>>>>

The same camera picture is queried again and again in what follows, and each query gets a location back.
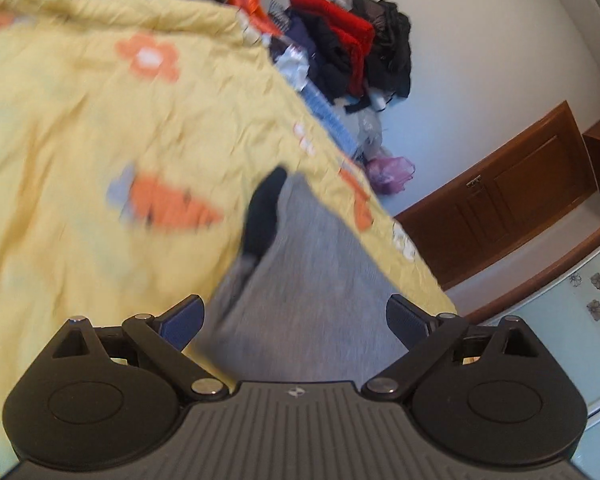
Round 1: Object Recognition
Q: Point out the pile of clothes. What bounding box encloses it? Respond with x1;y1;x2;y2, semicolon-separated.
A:
270;0;413;113

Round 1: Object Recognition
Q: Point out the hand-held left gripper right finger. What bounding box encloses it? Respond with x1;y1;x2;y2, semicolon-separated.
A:
362;294;567;402

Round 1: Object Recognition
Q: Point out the pink plastic bag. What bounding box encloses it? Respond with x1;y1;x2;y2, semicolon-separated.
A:
365;155;416;196

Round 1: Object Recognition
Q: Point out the grey sweater with navy sleeves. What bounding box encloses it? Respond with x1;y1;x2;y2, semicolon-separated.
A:
192;165;458;386

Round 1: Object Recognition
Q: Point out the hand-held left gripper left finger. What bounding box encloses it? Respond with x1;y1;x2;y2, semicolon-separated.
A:
30;294;231;401

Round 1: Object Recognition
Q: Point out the clear plastic bag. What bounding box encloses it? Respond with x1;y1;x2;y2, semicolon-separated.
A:
352;105;396;161

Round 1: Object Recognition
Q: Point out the crumpled white plastic bag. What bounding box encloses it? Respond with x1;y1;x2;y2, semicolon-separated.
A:
272;42;311;91

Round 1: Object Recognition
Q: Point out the yellow printed blanket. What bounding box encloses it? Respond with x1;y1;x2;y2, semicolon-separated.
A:
0;0;458;461

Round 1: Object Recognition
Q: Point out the light blue knitted cloth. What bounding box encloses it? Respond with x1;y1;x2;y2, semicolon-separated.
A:
300;85;361;161

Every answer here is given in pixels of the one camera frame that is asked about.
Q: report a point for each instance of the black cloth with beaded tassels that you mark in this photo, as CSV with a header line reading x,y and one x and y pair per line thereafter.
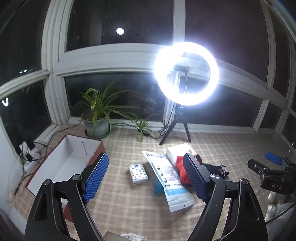
x,y
211,169

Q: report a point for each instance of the black charger plug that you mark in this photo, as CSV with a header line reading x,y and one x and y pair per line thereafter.
x,y
28,157
29,143

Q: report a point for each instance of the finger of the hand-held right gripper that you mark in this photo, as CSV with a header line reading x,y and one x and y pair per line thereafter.
x,y
275,184
274,158

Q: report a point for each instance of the white window frame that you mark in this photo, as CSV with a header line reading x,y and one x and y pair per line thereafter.
x,y
104,52

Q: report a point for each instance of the red cloth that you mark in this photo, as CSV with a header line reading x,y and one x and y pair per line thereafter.
x,y
181,170

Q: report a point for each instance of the white and orange tissue pack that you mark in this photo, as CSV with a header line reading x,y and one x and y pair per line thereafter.
x,y
178,150

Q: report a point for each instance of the white printed plastic bag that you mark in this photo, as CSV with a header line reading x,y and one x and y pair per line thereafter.
x,y
166,173

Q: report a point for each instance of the red cardboard box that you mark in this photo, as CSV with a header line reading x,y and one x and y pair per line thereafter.
x,y
69,157

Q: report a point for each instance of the white power strip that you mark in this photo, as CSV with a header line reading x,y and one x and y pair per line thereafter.
x,y
29,164

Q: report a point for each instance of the green spider plant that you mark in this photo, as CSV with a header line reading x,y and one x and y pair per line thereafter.
x,y
97,104

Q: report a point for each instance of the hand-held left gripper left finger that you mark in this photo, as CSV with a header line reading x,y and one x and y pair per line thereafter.
x,y
97,178

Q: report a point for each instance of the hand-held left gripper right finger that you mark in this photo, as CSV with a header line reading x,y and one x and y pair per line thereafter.
x,y
196,180

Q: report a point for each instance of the dotted tissue pack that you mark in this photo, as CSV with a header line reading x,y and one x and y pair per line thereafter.
x,y
138,173

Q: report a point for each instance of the small spider plant offshoot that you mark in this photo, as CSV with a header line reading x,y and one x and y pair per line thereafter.
x,y
141,125

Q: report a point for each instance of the grey-green flower pot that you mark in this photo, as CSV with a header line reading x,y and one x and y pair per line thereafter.
x,y
97,127

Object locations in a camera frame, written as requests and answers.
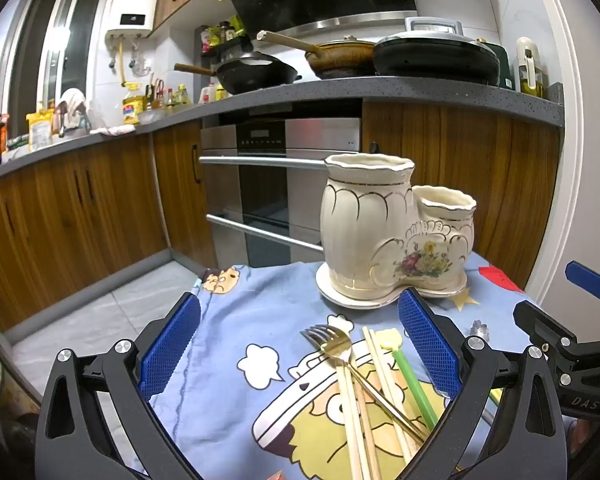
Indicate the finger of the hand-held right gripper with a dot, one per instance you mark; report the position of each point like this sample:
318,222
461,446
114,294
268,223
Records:
540,327
587,280

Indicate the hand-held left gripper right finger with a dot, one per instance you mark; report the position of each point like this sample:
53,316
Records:
430,345

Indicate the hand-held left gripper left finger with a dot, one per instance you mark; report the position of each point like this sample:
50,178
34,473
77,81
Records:
170,350

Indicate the yellow green plastic spoon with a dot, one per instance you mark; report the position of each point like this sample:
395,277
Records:
412,385

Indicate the gold metal fork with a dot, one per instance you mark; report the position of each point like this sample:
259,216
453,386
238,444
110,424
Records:
330,342

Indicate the cream ceramic utensil holder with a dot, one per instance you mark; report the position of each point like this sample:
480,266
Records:
365,220

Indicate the cartoon printed tablecloth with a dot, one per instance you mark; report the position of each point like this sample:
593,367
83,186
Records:
240,320

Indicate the wooden base cabinet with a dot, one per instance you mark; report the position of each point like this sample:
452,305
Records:
80,210
460,170

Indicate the steel built-in oven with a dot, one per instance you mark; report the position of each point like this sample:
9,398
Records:
300,180

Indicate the glass oil dispenser bottle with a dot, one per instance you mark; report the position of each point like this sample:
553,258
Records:
530,67

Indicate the white rag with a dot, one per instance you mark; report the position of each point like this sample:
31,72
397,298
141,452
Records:
112,130

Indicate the dark green appliance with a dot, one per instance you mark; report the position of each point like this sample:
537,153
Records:
504,67

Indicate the yellow cooking oil bottle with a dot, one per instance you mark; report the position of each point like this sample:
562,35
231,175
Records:
133,105

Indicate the yellow food packet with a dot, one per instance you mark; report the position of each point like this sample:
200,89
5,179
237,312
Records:
40,130

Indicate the white cloth on faucet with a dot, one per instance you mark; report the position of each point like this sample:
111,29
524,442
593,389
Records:
75,105

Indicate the black lidded griddle pan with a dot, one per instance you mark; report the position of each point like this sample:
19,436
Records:
435,57

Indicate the grey stone countertop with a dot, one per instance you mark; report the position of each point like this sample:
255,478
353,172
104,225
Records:
330,91

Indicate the black wok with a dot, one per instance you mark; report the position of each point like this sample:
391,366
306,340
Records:
257,75

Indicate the yellow gas pipe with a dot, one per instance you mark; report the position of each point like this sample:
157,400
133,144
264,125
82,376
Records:
123,62

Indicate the brown frying pan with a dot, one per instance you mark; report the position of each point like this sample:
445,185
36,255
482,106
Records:
340,57

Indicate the black spice rack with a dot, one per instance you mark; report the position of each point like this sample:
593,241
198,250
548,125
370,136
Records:
225,42

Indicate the glass sliding door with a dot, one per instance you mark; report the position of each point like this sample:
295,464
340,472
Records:
55,50

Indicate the white water heater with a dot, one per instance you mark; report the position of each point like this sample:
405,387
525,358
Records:
132,0

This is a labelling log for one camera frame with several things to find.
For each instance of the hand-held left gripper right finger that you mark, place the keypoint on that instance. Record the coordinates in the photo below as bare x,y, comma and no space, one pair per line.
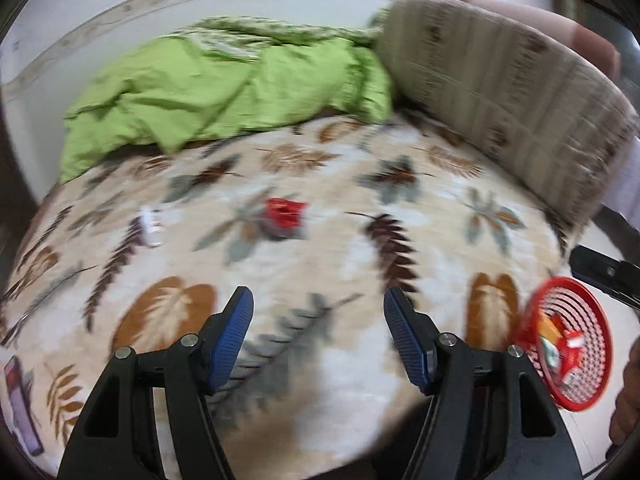
407,340

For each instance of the person's right hand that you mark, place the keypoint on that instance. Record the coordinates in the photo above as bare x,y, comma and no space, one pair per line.
627,405

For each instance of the leaf-print blanket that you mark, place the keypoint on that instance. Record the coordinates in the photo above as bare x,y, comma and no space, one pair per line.
325,260

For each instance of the orange wrapper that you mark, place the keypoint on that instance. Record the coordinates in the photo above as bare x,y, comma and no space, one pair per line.
547,330

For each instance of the red snack packet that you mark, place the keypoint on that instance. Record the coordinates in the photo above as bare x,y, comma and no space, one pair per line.
284,212

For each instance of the pinkish padded headboard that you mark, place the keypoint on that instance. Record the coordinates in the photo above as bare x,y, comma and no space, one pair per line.
575,30

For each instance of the dark rectangular phone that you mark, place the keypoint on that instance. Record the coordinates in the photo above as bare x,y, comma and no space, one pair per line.
20,405

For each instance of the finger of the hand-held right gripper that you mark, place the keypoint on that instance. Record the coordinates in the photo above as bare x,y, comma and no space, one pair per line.
605,272

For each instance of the teal wrapper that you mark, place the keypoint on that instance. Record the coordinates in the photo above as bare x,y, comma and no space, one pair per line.
550,356

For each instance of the green quilt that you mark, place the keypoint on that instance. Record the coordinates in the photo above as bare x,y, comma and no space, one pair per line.
200,95

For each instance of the red mesh basket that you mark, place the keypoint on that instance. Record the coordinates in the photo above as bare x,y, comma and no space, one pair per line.
592,317

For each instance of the striped floral pillow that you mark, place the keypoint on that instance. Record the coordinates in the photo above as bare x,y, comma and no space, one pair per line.
500,85

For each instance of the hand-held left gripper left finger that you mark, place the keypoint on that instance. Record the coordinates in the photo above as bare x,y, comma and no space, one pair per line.
230,340

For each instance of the red cigarette pack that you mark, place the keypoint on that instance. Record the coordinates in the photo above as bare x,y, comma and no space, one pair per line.
570,357

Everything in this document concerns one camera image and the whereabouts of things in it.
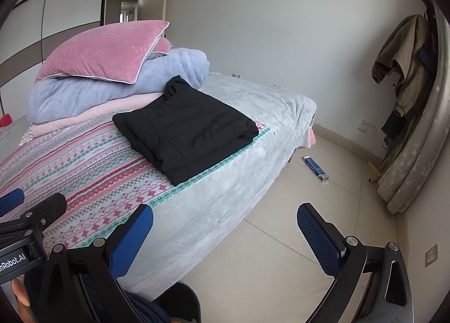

<<<<

_TASK_. Which of the lines above include the word "bottle"? List those lines.

_SOLUTION TO THE EXERCISE_.
Indicate the glass oil dispenser bottle with a dot, one per instance you mark; report the position of each point like this sample:
Indicate the yellow cooking oil bottle with a dot, one per instance you mark; report the position of each point like this sample:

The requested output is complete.